La nomination de Ronald Hicks soulève des questions importantes quant à son rôle futur et à l’orientation de l’Église catholique dans la ville. L’histoire du catholicisme new-yorkais est marquée par des tensions et des défis, chaque vague d’immigration ayant apporté son lot de conflits et de problèmes de racisme. Les premiers catholiques arrivés à New York furent les Irlandais, fuyant la terrible famine du Gorta Mór au milieu du XIXe siècle.

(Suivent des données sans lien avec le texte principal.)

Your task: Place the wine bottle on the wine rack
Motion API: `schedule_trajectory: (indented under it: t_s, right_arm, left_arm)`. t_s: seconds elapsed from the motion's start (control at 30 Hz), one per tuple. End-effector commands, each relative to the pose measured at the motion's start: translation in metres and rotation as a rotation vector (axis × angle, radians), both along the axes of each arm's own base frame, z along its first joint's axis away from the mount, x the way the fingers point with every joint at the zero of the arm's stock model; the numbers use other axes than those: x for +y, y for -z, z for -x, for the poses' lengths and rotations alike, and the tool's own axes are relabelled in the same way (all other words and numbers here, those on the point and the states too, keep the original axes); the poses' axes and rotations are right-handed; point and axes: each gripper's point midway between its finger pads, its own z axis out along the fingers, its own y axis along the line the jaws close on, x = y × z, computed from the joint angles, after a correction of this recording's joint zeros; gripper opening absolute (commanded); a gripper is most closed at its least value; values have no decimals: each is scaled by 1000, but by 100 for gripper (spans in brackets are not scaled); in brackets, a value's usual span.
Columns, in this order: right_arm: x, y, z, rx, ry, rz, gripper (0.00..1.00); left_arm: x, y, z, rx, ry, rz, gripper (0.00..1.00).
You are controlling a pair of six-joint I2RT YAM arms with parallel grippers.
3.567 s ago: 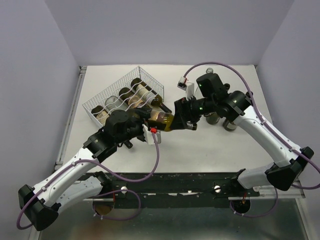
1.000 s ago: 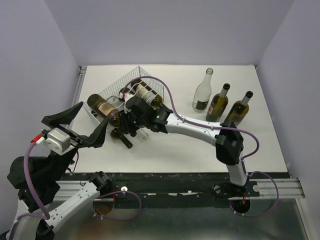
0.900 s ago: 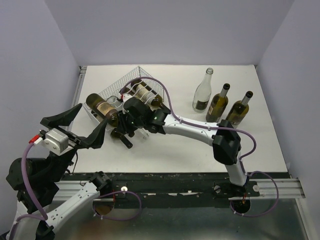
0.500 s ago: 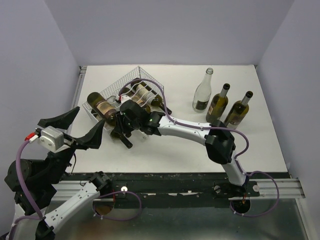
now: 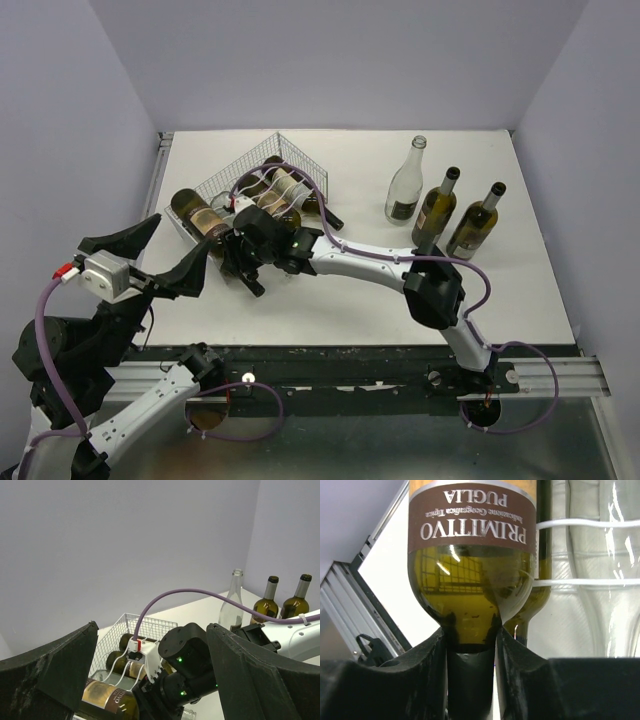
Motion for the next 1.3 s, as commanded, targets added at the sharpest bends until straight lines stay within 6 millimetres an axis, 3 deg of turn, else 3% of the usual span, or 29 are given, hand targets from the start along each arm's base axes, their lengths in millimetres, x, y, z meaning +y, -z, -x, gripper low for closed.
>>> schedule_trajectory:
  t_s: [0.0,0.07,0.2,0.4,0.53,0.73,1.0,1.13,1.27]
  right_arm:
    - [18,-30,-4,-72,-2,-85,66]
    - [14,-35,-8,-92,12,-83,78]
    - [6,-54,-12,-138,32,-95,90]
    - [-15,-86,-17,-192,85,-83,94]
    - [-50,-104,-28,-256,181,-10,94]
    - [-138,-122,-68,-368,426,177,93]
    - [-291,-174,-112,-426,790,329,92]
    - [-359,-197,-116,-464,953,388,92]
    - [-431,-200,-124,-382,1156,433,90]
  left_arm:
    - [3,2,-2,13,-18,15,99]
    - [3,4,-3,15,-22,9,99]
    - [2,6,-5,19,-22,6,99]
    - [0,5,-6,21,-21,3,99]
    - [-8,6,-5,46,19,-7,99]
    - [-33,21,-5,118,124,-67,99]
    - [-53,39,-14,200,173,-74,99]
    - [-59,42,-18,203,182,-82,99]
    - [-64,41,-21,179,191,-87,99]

Dans le climat politique actuel, la nomination de Hicks prend une dimension particulière. Des figures comme J.D. Vance et d’autres catholiques pro-MAGA critiquent l’Église catholique, la jugeant trop « woke ». Le nouvel archevêque de New York entend bien s’opposer à cette vision et défendre une certaine ligne de l’Église. Cependant, un autre conflit pourrait émerger, cette fois avec le penseur de gauche Mamdani, suggérant que les défis pour Hicks seront multiples et complexes, naviguant entre les attentes conservatrices et progressistes au sein de l’Église et de la société américaine.